-- What to do --
Write out the entries below exactly, but only from the line containing "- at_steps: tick" through the line containing "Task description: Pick", and without the pictures.

(Data excerpts)
◆ ◆ ◆ ◆

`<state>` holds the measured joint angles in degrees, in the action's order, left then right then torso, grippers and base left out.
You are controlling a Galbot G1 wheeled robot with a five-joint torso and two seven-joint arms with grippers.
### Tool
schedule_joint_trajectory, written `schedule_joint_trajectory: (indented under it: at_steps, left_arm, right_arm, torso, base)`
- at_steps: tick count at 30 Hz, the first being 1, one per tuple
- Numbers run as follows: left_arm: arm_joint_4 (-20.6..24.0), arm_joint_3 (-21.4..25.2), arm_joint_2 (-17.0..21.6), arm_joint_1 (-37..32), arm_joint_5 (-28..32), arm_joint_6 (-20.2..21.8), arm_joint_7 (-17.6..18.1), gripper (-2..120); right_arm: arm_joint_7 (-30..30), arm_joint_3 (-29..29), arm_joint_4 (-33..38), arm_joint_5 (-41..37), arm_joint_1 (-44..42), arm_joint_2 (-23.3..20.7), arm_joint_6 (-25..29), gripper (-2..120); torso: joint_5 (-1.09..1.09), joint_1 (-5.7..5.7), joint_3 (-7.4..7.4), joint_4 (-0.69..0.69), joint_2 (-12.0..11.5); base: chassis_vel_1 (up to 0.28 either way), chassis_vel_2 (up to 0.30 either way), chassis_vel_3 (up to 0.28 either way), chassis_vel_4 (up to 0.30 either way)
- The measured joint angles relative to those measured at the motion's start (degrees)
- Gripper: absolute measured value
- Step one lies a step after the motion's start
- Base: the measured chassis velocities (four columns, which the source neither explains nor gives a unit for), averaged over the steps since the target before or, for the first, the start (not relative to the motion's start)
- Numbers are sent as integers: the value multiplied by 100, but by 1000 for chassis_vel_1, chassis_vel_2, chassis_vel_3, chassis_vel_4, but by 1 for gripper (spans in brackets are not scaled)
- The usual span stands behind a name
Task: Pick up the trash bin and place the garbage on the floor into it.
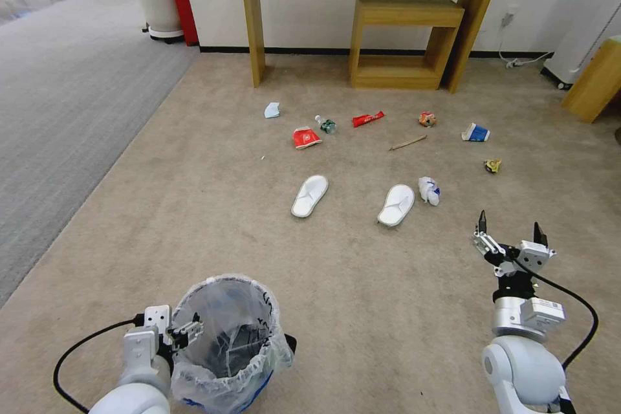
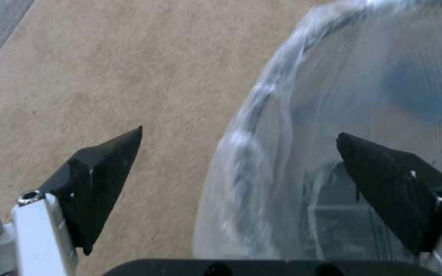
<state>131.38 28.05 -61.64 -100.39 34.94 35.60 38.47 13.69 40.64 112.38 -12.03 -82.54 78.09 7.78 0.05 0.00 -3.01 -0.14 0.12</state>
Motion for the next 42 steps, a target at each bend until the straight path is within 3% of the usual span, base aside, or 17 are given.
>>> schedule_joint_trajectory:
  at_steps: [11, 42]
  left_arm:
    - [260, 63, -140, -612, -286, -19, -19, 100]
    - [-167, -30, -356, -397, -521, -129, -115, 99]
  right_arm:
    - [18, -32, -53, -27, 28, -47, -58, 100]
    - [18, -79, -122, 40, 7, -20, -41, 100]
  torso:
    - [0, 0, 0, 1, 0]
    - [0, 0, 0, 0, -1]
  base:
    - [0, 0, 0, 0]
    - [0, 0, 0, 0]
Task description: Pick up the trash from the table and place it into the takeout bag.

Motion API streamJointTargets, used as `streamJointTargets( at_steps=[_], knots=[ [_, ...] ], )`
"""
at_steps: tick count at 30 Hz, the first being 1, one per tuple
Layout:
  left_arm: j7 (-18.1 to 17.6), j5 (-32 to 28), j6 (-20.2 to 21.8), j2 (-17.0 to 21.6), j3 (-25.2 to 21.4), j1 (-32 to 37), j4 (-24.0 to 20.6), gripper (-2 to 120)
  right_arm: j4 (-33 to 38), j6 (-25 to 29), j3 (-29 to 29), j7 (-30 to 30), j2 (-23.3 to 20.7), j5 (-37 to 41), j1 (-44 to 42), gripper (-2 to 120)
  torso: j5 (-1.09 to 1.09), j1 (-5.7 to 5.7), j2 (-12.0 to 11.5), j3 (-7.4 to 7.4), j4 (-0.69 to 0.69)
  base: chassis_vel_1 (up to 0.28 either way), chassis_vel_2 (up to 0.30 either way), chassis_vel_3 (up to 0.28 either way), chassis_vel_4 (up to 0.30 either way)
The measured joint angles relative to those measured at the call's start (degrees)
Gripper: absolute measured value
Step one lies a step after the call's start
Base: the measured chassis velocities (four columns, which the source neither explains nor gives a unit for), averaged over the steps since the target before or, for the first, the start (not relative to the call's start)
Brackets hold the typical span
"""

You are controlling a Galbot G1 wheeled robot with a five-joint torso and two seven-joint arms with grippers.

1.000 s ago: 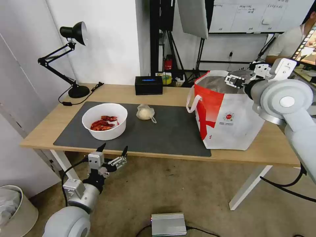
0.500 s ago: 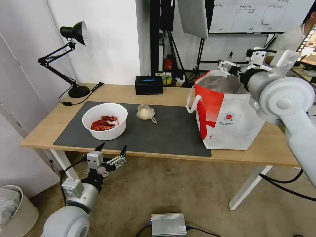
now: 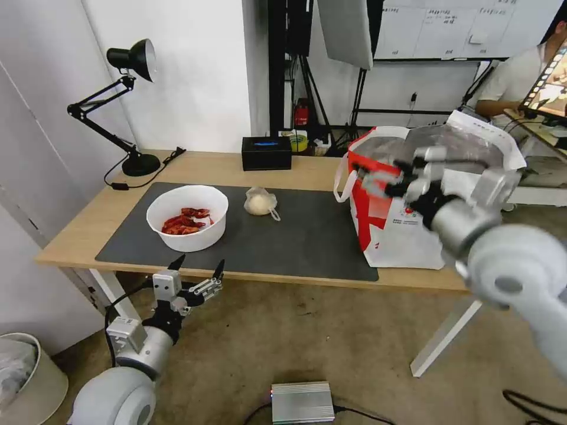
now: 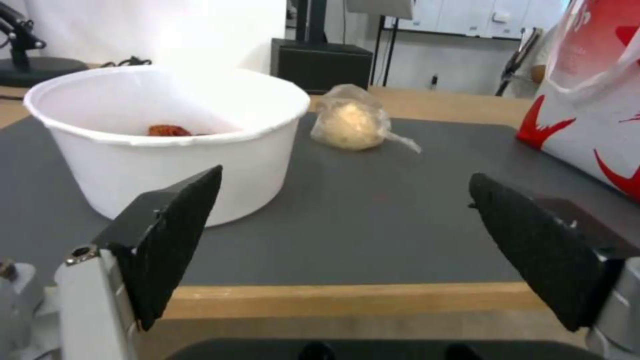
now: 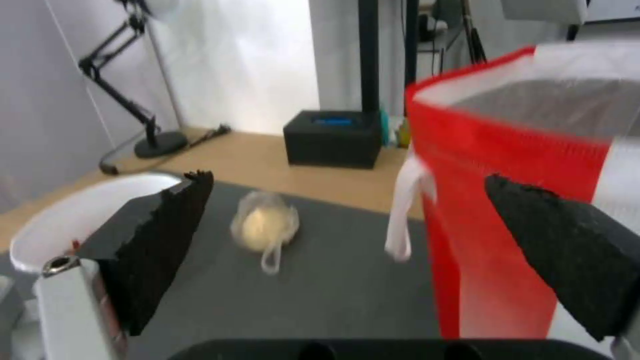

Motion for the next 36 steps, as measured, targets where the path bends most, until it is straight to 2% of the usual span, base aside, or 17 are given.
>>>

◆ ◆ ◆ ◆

-- Exercise result --
- at_steps: tick count at 30 Hz, the first being 1, one per tuple
- Numbers run as follows: left_arm: arm_joint_4 (-20.6..24.0), arm_joint_3 (-21.4..25.2), arm_joint_2 (-17.0..21.6), arm_joint_1 (-37..32), arm_joint_5 (-28..32), arm_joint_6 (-20.2..21.8), arm_joint_7 (-17.6..18.1), gripper (-2..120); right_arm: arm_joint_7 (-30..30), arm_joint_3 (-29..29), arm_joint_4 (-33..38), arm_joint_5 (-41..37), arm_joint_1 (-44..42), arm_joint_2 (-23.3..20.7), arm_joint_6 (-25..29), gripper (-2..120); torso: joint_5 (-1.09..1.09), joint_1 (-5.7..5.7), joint_3 (-7.4..7.4), joint_4 (-0.69..0.69), joint_2 (-12.0..11.5); base: chassis_vel_1 (up to 0.28 either way), chassis_vel_2 (up to 0.30 either way), chassis_vel_3 (up to 0.28 either way), chassis_vel_4 (up to 0.30 either way)
- The measured joint angles relative to those measured at the motion's start (degrees)
- Gripper: absolute measured value
- Step one lies a step after the motion's start
- Base: the measured chassis velocities (four columns, which the source neither explains nor gives a unit for), averaged over the steps since the target before or, for the first, the start (not relative to the motion's start)
- Numbers are sent as integers: the value multiplied by 100, but by 1000 for chassis_vel_1, chassis_vel_2, chassis_vel_3, chassis_vel_4, but by 1 for gripper (spans in brackets are not scaled)
- The usual span stands behind a name
Task: Pick up the trash bin and place the garbage on the floor into it.
<state>131.38 28.05 -61.64 -100.39 34.94 35.60 38.47 13.69 40.64 112.38 -12.03 -82.54 78.09 7.78 0.05 0.00 -3.01 -0.14 0.12</state>
Motion for the next 42 steps, a target at each bend until the straight path is within 3% of the usual span, base aside, or 17 are given.
>>> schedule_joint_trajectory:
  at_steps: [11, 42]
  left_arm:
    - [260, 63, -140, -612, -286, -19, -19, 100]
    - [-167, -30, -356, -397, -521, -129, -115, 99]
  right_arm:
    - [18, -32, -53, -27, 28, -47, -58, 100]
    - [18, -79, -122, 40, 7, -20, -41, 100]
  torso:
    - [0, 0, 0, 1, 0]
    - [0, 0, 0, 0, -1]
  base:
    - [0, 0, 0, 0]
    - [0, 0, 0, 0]
Task description: Pick up the trash from the table and place it into the takeout bag.

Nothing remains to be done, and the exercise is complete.